20 Feb 2021
Posted by Andrew Kantor
You would think this would be a bit more prominent: Pfizer says its Covid-19 vaccine does not need to be stored in ultra-cold freezers. Typical pharmaceutical freezers (-13° to 5° F*) will do fine for two weeks, and the company is asking for official FDA approval of that labeling.
It seems that, in the real world, a single dose of the Pfizer Covid-19 vaccine is about 85 percent effective. That raises the question: Should we prioritize getting more people their first doses, rather than holding back the vaccine for the second shot?
And if you’ve had Covid-19…
Yes, you should still get vaccinated. But you only need a single shot.
[T]he research suggests that for these people just one dose of the vaccine is enough to turbocharge their antibodies and destroy the coronavirus — and even some more infectious variants.
Common sense would seem to say that someone with a lung condition like asthma have more to fear from a respiratory disease like Covid-19. But guess what? Aussie researchers found that people with asthma had a 14 percent lower risk of getting Covid-19 “and were significantly less likely to be hospitalized with the virus.”
What’s the deal? Deals, actually — plural.
“Chemical receptors in the lungs that the virus binds to are less active in people with a particular type of asthma and some studies suggest that inhaled corticosteroids – commonly used to treat asthma – can reduce their activity even further.”
If your 11-year-old boy is spending all his free time playing video games, fear not. Researchers at the University College London found that his risk of depression is lower. (Caveat: Assuming that he otherwise had a sedentary lifestyle, and that the game requires social interaction.)

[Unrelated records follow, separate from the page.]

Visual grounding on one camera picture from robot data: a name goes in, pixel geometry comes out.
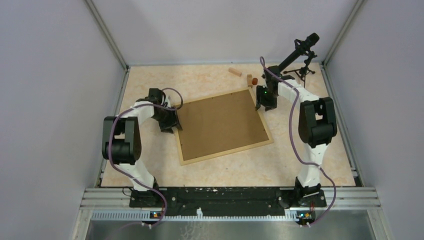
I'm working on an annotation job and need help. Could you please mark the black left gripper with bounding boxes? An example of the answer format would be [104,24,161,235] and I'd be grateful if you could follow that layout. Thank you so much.
[151,105,182,134]

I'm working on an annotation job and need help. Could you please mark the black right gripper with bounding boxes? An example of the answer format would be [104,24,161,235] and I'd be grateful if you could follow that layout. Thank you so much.
[255,85,277,113]

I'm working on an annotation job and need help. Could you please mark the light wooden picture frame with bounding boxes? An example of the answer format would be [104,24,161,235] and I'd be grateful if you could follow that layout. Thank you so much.
[172,88,275,167]

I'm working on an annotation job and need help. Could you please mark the brown cardboard backing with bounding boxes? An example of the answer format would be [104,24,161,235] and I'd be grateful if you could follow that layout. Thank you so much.
[175,90,271,162]

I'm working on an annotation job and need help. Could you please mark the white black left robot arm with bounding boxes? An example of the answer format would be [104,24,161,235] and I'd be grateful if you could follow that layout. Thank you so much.
[101,88,184,210]

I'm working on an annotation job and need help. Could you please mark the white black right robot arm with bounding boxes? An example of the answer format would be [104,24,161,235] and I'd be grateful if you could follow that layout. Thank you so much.
[255,65,338,208]

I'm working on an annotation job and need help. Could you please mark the brown wooden cylinder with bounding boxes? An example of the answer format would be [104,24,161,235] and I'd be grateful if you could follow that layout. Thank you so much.
[251,77,258,86]

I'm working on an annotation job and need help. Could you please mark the upright wooden block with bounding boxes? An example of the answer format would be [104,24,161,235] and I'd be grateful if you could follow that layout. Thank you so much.
[246,74,253,87]

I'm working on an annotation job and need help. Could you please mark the flat wooden block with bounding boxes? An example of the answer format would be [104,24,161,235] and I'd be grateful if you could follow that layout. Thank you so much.
[228,67,242,77]

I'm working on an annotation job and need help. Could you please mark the black microphone tripod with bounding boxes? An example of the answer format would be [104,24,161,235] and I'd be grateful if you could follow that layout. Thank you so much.
[283,51,317,87]

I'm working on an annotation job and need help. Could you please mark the black microphone orange tip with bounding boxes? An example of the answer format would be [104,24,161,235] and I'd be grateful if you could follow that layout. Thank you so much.
[278,32,320,72]

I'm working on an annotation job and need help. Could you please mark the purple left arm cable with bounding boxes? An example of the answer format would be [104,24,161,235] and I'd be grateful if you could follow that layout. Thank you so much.
[107,87,184,229]

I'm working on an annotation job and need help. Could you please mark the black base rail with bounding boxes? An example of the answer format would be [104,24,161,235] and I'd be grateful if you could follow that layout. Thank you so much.
[129,187,327,217]

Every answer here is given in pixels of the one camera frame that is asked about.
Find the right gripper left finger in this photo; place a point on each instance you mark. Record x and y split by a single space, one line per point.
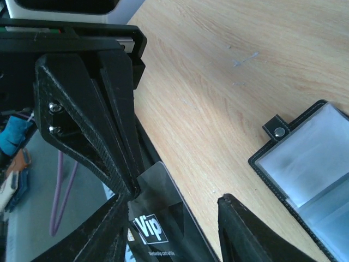
102 237

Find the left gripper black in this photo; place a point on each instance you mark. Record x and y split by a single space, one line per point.
84 104

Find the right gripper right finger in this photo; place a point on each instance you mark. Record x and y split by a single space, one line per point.
244 237

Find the black card holder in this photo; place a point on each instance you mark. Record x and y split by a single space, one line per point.
305 165

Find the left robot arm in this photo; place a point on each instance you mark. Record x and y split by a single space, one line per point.
108 12

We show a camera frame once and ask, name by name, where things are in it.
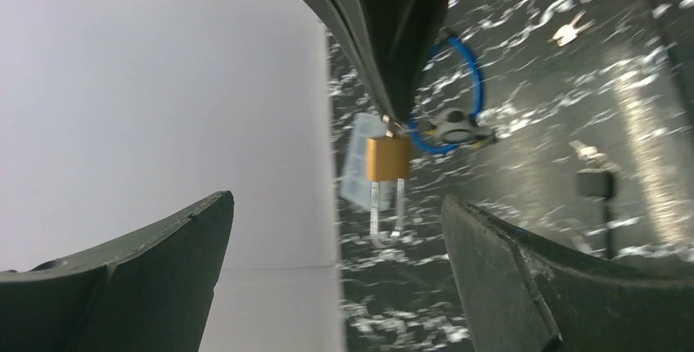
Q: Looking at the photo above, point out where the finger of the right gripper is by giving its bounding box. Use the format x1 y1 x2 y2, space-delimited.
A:
302 0 449 124

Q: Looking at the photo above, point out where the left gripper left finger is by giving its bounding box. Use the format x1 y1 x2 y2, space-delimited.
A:
1 191 234 351

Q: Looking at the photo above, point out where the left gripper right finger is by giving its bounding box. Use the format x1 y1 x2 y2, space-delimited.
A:
441 196 693 351

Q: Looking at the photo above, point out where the black key ring bundle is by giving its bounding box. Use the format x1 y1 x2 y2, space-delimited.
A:
379 107 498 150

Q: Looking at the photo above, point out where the blue cable lock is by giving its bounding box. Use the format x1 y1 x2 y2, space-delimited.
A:
408 31 493 155

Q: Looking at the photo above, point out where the black cable padlock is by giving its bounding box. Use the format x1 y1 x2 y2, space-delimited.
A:
576 168 617 260

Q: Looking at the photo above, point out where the small brass padlock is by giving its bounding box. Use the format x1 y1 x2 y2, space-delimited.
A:
366 134 412 249

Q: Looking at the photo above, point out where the small silver lock key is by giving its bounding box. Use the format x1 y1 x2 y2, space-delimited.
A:
569 140 620 172

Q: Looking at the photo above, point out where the clear plastic parts box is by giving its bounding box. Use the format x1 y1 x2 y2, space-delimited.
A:
339 112 386 211

BUT! If your 11-year-old girl is spending all her free time on social media, the opposite is true.
What about girls who play video games? No effect (the study says).
Taken together, the findings demonstrate how different types of screen time can positively or negatively influence young people’s mental health, and may also impact boys and girls differently.
If you woke up today and thought, “Is there any good use for cone snail venom?” — good news! Apparently (per the folks at Florida Atlantic University) it can be used to treat malaria.
I know what you’re thinking: “What about the persistent cyto-adhesion of infected erythrocytes?” Apparently, the snail’s conopeptides can “disrupt protein-protein and protein-polysaccharide interactions that directly contribute to the disease.”
(I will leave it to people smarter than me to decide if that last paragraph makes any sense.)
Bottom line: The FAU people think those peptides could have a wide range of applications — “the potential to treat countless diseases using blockage therapies.”
You might think that the long, long list of potential side effects in drug ads covers everything. But in reality, common, debilitating side effects aren’t always clear: “What Americans Don’t Know About Their Medications”.
“Irregular Sleep Connected to Bad Moods and Depression, Study Shows”
[P]eople whose waking time varies from day to day may find themselves in as much of a foul mood as those who stayed up extra late the night before, or got up extra early that morning,
A bill to keep Georgia on standard time all year has passed a state senate committee. That is all. (Almost all. Fun fact: Federal law prohibits states from going to 100 percent Daylight Saving Time.)